La Côte d’Ivoire veut réduire sa dépendance extérieure en protéines animales et atteindre la souveraineté alimentaire à l’horizon 2030. Cette ambition a été réaffirmée le 26 mai 2026 par Komissiri Dagnogo, conseiller technique au ministère des Ressources animales et halieutiques, lors de la tribune d’échanges « Tout Savoir Sur » (TSS) organisée par le Centre d’Information et de Communication gouvernementale (CICG).
Selon lui, le pays a déjà réussi à garantir la disponibilité des protéines animales sur le marché national. L’enjeu consiste désormais à produire davantage localement afin de limiter les importations.

« Nous souhaitons maintenant évoluer vers une nouvelle dimension, celle de la souveraineté alimentaire », a-t-il déclaré, soulignant que les protéines animales restent actuellement accessibles en quantité et en qualité.
Cette nouvelle orientation intervient dans un contexte mondial marqué par les perturbations des chaînes d’approvisionnement, les crises sanitaires, les tensions géopolitiques et les effets du changement climatique qui fragilisent les systèmes alimentaires.
Pour relever ce défi, le gouvernement s’appuie sur la Politique nationale de développement de l’élevage, de la pêche et de l’aquaculture (PONADEPA 2026-2030), présentée comme la nouvelle feuille de route du secteur.
Le programme prévoit la modernisation des systèmes de production animale à travers le développement d’élevages modernes et résilients, l’amélioration des chaînes de valeur, la valorisation des produits locaux et le renforcement de l’accès aux marchés.

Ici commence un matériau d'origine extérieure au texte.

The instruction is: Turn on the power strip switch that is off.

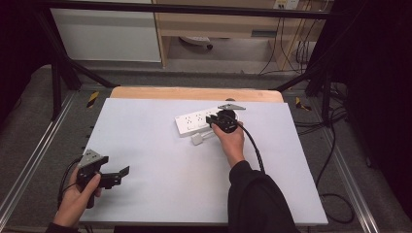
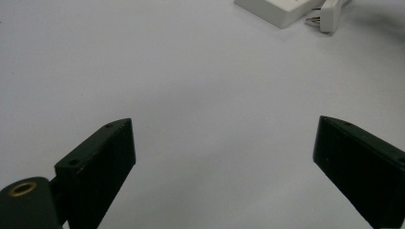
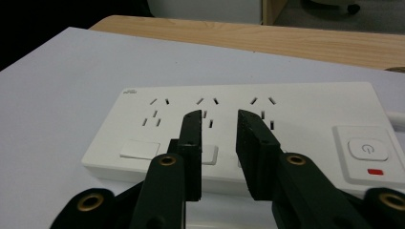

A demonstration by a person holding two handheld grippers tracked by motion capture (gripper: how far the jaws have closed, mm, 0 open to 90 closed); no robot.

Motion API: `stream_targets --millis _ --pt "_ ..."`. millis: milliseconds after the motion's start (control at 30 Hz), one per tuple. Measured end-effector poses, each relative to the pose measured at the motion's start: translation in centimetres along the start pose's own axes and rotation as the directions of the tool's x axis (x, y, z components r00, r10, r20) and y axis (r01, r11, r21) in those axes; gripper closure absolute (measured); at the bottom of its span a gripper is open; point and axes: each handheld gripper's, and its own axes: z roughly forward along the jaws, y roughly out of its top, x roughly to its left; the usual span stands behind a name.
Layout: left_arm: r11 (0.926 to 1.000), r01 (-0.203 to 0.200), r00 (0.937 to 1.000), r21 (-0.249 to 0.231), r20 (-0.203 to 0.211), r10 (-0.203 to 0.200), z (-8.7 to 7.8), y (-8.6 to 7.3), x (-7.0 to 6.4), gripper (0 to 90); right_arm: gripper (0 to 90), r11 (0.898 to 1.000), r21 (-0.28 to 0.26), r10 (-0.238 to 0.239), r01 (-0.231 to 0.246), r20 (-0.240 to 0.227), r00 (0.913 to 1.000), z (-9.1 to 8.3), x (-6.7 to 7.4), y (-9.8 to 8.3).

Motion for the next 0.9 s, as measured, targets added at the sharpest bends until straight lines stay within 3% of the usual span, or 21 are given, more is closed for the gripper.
stream_targets --millis 900 --pt "0.9999 -0.008 1.0000 -0.007 0.004 0.008 0.0 0.0 0.0 7.3 90.0 1.000 0.002 0.018 -0.018 -0.029 0.9994 1.4 0.5 -1.0"
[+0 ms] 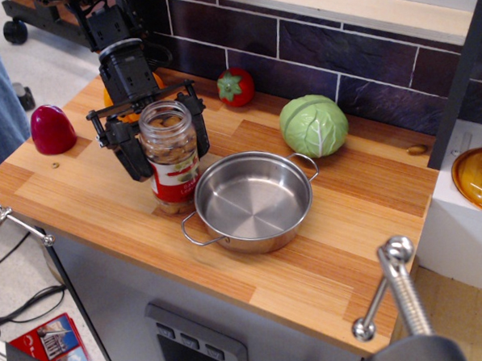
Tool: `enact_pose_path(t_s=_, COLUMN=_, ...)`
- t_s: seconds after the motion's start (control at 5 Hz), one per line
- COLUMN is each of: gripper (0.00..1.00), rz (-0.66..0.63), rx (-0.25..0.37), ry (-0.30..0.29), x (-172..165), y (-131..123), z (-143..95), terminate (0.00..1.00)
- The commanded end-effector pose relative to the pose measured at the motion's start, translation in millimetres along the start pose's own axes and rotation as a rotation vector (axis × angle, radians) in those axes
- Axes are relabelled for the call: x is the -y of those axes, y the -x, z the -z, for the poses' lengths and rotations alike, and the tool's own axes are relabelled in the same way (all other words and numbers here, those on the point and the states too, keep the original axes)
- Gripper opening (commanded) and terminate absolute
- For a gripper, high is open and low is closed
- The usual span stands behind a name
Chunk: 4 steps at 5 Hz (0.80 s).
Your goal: Pour almonds in pot
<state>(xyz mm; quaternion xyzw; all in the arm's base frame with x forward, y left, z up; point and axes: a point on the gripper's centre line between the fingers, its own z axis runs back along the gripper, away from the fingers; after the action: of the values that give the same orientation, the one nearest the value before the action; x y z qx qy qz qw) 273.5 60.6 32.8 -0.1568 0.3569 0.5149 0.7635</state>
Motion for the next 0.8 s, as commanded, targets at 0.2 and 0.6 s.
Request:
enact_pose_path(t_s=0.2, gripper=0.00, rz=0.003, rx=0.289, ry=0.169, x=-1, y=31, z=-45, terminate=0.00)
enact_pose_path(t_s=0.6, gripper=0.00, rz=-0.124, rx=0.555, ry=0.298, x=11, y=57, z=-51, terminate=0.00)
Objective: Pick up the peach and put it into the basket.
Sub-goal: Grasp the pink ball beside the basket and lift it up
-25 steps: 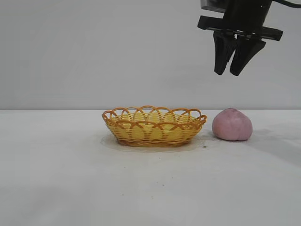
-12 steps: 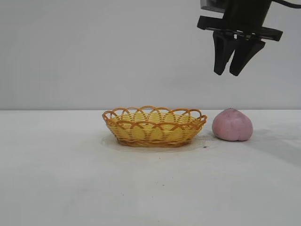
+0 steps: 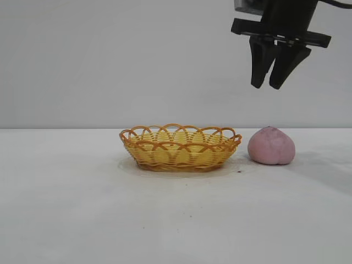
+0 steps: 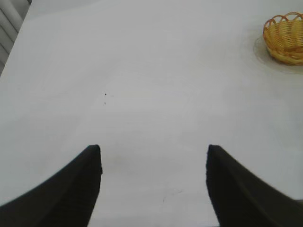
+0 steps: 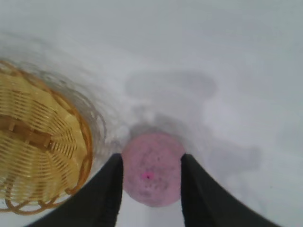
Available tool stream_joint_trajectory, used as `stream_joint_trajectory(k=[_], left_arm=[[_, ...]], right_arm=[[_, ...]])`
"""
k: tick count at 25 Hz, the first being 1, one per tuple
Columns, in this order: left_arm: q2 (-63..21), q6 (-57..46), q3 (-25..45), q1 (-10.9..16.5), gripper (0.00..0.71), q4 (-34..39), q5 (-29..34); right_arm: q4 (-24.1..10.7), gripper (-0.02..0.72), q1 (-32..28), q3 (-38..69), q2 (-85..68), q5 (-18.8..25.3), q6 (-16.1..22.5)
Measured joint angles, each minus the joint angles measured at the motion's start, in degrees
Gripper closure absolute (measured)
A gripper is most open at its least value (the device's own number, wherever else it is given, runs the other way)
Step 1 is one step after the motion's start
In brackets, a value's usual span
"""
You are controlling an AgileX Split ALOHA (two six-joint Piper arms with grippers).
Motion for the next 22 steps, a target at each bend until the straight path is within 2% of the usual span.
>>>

À travers cette politique, la Côte d’Ivoire veut bâtir un modèle agricole capable de nourrir durablement sa population tout en créant de la richesse et des emplois.
Les objectifs affichés sont ambitieux. Selon les projections du ministère, 49 % des besoins nationaux en viande devraient être couverts par la production locale d’ici 2030. Le pays prévoit également de satisfaire 15 % de ses besoins en lait et 12 % de la demande nationale en produits halieutiques grâce aux productions locales.
Le gouvernement ambitionne aussi d’accroître la production de viandes et d’abats ovins avec un volume attendu de 109 405 tonnes.

Au-delà de l’enjeu alimentaire, cette stratégie comporte une importante dimension économique et sociale. Plus de 62 000 emplois devraient être créés dans les filières animales, halieutiques et aquacoles, contribuant ainsi à réduire le chômage des jeunes et à dynamiser les économies rurales.
La réussite de cette politique passera également par le développement des infrastructures. L’État prévoit la construction de 23 nouveaux marchés à bétail et l’installation de 110 centres de groupage afin d’améliorer les circuits de distribution, la traçabilité des produits et la compétitivité des productions locales face aux importations.
Face à ces défis, les autorités ivoiriennes veulent également mobiliser les investisseurs privés, les coopératives, les éleveurs et les partenaires techniques et financiers. Komissiri Dagnogo a réaffirmé la disponibilité du gouvernement à accompagner toute personne souhaitant investir dans les filières animales.